#### BRIEF:
Extract, unchanged, each line of the listing below from its first line through the line that contains "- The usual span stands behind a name", inclusive, and nothing else.

#### RECORDED DATA:

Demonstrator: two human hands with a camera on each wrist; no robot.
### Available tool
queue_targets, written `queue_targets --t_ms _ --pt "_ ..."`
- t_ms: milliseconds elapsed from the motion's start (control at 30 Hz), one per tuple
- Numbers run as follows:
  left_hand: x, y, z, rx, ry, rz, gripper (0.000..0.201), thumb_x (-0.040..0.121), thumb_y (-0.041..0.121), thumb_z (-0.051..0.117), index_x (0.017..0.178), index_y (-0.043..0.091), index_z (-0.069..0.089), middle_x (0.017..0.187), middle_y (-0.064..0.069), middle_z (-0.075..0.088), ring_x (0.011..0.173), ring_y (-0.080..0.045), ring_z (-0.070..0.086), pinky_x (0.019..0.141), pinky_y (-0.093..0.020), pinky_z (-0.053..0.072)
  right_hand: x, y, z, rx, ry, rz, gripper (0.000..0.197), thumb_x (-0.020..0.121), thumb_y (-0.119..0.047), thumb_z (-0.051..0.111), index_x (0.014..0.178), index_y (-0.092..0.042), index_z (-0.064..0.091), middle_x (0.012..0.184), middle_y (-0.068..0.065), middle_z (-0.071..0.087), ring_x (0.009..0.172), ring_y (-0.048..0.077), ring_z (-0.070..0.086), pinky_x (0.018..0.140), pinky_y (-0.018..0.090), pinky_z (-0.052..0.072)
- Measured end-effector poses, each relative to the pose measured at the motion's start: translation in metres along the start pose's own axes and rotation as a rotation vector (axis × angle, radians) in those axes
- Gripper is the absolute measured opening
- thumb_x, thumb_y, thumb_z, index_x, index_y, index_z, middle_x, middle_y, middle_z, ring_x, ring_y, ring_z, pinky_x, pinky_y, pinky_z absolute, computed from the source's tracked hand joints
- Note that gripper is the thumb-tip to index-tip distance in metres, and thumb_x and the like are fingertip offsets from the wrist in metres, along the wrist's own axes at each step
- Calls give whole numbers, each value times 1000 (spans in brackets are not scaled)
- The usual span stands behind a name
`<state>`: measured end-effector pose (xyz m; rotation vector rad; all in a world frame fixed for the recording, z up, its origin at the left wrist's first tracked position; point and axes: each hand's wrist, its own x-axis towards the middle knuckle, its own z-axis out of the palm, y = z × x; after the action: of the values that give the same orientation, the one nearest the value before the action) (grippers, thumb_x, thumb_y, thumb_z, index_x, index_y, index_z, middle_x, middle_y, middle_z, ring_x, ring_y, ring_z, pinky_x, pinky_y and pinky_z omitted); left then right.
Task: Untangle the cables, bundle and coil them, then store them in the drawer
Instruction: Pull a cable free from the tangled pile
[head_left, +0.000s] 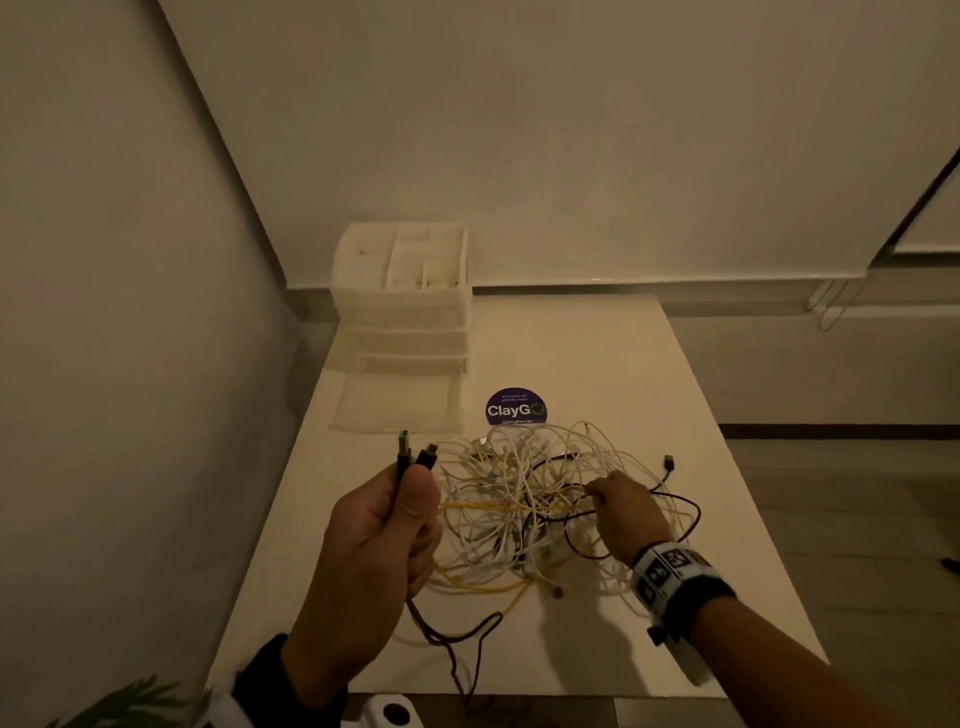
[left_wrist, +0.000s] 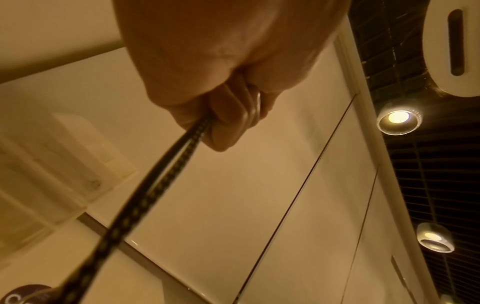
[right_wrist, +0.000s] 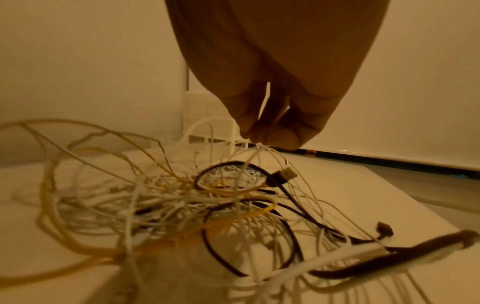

#### EXPECTED ANSWER:
Demonstrator: two human hands with a camera on each wrist; no robot.
### Available tool
queue_targets, written `queue_targets --t_ms _ --pt "_ ..."`
- t_ms: milliseconds elapsed from the motion's start (control at 30 Hz), one per tuple
- Numbers run as follows:
  left_hand: x, y, z, rx, ry, rz, gripper (0.000..0.201), thumb_x (-0.040..0.121), thumb_y (-0.041..0.121), thumb_z (-0.051..0.117), index_x (0.017..0.178), index_y (-0.043..0.091), index_z (-0.069..0.089), middle_x (0.017..0.187), middle_y (-0.064..0.069), middle_z (-0.075..0.088), ring_x (0.011..0.173), ring_y (-0.080..0.045), ring_z (-0.070..0.086), pinky_x (0.019..0.141), pinky_y (-0.093..0.020), pinky_z (-0.053..0.072)
  right_hand: x, y, z, rx, ry, rz, gripper (0.000..0.197), thumb_x (-0.020..0.121), thumb_y (-0.119..0.047), thumb_z (-0.051..0.111), index_x (0.014..0.178), index_y (-0.092..0.042), index_z (-0.064..0.091), middle_x (0.012..0.184), middle_y (-0.068..0.065), middle_z (-0.071..0.087), ring_x (0.009..0.172), ring_y (-0.048..0.077), ring_z (-0.070..0.086), pinky_x (0.018..0.140), pinky_y (-0.018..0.090), pinky_z (-0.052..0.072)
- Measured end-effector poses, each relative to the pose measured at the motion's start: translation in metres along the start pose's own axes and rotation as a rotation vector (axis × angle, radians) in those axes
- Gripper is the absolute measured opening
- thumb_x, thumb_y, thumb_z, index_x, index_y, index_z, middle_x, middle_y, middle_z, ring_x, ring_y, ring_z, pinky_x, pinky_y, pinky_z absolute, computed from the source's tracked hand joints
- Note that gripper is the thumb-tip to index-tip distance in metres, and thumb_x and the like are fingertip offsets from the wrist in metres, along the wrist's own axes at each step
- Calls give whole numbers, each value times 1000 (spans in brackets are not scaled)
- The usual span stands behind a name

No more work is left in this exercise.